What to produce: Whenever a line in this data holds the word "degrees", report that line in full.

Available records:
----

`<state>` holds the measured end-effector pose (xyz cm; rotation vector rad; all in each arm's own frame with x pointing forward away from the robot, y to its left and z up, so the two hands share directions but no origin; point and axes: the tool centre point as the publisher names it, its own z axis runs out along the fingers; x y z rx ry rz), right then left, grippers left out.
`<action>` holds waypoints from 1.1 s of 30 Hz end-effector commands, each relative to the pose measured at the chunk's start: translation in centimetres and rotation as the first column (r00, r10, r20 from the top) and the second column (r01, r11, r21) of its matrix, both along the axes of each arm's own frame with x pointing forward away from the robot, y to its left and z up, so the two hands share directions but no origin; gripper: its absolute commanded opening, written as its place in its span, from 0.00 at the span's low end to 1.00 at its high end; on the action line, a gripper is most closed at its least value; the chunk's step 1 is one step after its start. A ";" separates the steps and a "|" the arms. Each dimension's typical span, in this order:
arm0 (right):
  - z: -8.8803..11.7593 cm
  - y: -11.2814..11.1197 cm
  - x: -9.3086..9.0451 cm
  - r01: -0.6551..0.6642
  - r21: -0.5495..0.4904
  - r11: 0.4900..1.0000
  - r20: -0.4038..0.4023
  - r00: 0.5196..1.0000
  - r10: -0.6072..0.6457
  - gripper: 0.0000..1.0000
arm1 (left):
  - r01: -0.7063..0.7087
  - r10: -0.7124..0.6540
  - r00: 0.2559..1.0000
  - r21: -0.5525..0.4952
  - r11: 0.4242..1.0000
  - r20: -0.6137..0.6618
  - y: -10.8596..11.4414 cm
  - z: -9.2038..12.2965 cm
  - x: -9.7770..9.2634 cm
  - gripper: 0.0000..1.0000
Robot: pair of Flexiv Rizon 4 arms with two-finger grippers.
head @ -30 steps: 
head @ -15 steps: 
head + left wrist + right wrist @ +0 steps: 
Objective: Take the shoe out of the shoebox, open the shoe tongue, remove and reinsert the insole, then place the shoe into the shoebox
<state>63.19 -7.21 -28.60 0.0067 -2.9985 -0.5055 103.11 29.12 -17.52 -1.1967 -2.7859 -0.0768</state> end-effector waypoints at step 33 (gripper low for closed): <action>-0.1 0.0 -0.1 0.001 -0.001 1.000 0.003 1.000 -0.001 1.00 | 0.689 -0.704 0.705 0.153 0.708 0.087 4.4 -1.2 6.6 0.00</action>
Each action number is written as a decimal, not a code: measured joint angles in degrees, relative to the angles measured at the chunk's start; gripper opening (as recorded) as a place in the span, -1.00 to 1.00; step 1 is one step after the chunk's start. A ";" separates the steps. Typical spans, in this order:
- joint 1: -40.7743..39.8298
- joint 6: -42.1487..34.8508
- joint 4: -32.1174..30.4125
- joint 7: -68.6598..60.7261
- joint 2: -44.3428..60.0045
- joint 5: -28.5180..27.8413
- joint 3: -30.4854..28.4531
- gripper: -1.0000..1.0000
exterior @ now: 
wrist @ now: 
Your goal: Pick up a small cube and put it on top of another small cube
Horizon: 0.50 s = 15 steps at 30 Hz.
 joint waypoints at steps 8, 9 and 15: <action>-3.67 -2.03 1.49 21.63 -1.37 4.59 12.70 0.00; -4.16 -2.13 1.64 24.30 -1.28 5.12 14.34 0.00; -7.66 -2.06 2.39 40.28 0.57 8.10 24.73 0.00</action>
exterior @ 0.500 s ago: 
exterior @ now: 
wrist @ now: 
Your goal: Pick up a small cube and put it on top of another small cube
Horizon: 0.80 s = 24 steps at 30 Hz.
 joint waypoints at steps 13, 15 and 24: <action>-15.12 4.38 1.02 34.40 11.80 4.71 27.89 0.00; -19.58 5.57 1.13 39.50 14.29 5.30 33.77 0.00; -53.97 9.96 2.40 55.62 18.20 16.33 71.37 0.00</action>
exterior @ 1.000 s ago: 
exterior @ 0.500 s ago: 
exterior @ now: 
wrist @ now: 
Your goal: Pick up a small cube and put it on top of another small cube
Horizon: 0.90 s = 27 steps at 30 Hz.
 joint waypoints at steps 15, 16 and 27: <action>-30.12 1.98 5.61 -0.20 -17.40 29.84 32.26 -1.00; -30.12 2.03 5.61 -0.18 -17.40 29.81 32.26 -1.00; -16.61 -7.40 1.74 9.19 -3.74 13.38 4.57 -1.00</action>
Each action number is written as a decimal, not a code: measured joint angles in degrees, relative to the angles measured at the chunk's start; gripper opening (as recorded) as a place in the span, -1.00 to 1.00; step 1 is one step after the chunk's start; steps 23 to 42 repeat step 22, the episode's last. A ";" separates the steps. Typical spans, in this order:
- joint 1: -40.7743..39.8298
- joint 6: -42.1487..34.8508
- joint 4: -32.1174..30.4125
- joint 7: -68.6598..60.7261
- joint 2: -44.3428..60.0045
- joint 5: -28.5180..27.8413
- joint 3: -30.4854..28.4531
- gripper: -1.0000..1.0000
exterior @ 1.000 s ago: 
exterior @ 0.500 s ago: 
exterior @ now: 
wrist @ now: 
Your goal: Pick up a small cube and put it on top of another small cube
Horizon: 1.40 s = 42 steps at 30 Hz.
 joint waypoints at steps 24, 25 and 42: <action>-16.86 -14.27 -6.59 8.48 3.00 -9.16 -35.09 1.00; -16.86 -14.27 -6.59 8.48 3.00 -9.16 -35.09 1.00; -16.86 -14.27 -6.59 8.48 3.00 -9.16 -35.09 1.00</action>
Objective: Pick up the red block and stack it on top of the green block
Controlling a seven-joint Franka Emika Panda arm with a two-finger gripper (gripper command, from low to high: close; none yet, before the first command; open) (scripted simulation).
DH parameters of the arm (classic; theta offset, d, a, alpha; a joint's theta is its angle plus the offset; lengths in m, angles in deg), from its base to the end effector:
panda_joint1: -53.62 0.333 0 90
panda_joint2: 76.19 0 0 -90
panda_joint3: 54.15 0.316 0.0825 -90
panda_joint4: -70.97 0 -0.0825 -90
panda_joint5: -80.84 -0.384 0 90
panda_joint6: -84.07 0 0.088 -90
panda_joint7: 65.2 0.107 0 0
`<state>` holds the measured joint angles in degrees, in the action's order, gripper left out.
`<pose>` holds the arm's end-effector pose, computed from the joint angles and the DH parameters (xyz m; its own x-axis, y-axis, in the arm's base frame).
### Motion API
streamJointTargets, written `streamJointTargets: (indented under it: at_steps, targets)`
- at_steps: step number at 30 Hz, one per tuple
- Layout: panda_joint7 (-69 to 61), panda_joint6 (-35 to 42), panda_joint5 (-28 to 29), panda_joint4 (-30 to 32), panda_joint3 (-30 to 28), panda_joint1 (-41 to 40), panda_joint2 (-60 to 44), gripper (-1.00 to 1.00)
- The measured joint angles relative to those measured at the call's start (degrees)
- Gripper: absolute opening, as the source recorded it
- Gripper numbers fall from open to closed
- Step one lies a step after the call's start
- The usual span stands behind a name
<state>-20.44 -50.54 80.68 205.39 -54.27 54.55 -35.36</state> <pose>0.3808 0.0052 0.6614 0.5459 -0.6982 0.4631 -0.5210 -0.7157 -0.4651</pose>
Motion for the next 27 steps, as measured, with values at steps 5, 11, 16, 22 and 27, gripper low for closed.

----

Written response:
Each action number is written as a decimal, not a code: measured joint angles in degrees, relative to the angles measured at the chunk's start; gripper opening (as recorded) as a place in the span, -1.00 to 1.00; step 1 is one step after the chunk's start. A ";" separates the steps. Typical spans, in this order:
Each action number is written as a decimal, not a code: measured joint angles in degrees, relative to the angles measured at the chunk's start; gripper opening (as recorded) as a place in the span, -1.00 to 1.00; step 1 is one step after the chunk's start; steps 23 to 42 repeat step 22, the episode's last. A ";" separates the steps. Typical spans, in this order:
`<state>` holds the measured joint angles in degrees, in the action's order, gripper left out.
- The measured joint angles relative to those measured at the call's start (degrees)

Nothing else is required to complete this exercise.